Tamler has spent the last seven years working at the S.F.-based Bureau of Jewish Education as its teen program director. The Palo Alto educator is remaining there part-time, as a member of the Family Education Project.
But she also has started this “Jewish personal training” business, becoming a freelance Jewish educator — jewishpersonaltraining.com.
Using the slogan ‘Let My People Know!” Tamler said she envisioned her services for people who may have a child in Jewish day school and find that their child’s Jewish knowledge has surpassed their own.
“Maybe they don’t have the time to take a class themselves, or they’re just embarrassed.”
And unlike a class, Tamler will tailor her instruction to the goals of the individual.
“There are probably two dozen topics that I could rattle off, everything from basic Hebrew literacy to how to make challah to how to make a seder, to koshering your kitchen or figuring out what’s happening in the Middle East.”
And since Tamler has a master’s degree in counseling, she sees herself as sort of a Jewish adviser. If clients want to add to their Jewish knowledge but don’t know how, Tamler can even coach them in figuring out what she wants to learn most.
“With one-on-one tutoring, you can really tease out what they want to do and work with them on that,” she said, as some people need help even figuring out where to begin.
Some questions she can help answer are “What is a literate Jew?” and “What’s on a Jewish bookshelf?” Or “How do I do this Shabbat stuff that feels foreign to me?”

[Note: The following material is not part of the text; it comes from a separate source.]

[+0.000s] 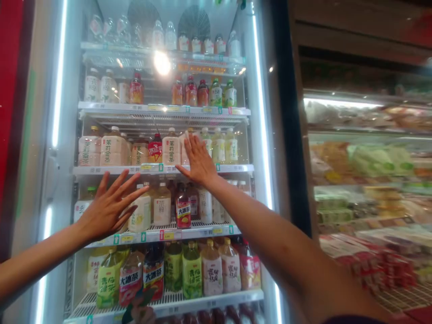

In addition to running her own business, Tamler will continue to work with several institutions as well. One of them is San Francisco’s Congregation Emanu-El, in its Tauber Jewish Studies Program, which is an adult-education program, and the other is the BJE, where she will continue to facilitate the Heart Action program.
Heart Action is a national program that teaches teens about service learning. A number of schools and after-school programs have used the curriculum in the Bay Area, which brings senior citizens and teenagers together, not only for a visit, but numerous times, so they can really establish relationships.
“This program doesn’t just ask a teen to visit the elder once or twice, that would be like a mitzvah day and everyone has those,” said Tamler. “This is a service-learning project, where you study about the thing you’re going to be doing, you do it, and then you reflect on what you learned about it.”
The Heart Action program has taken place at 10 different sites around the Bay Area. The BJE decided to have teens bring their families into the project as well.
“We thought it would enhance the conversation between family members if they do the visit and reflect together because the prevailing cultural myth is that teens and parents don’t want to talk to each other, and if they do, it’s about their curfew, homework, or who they’re hanging out with or what they’re wearing.
“This gives them something meaningful to talk about.”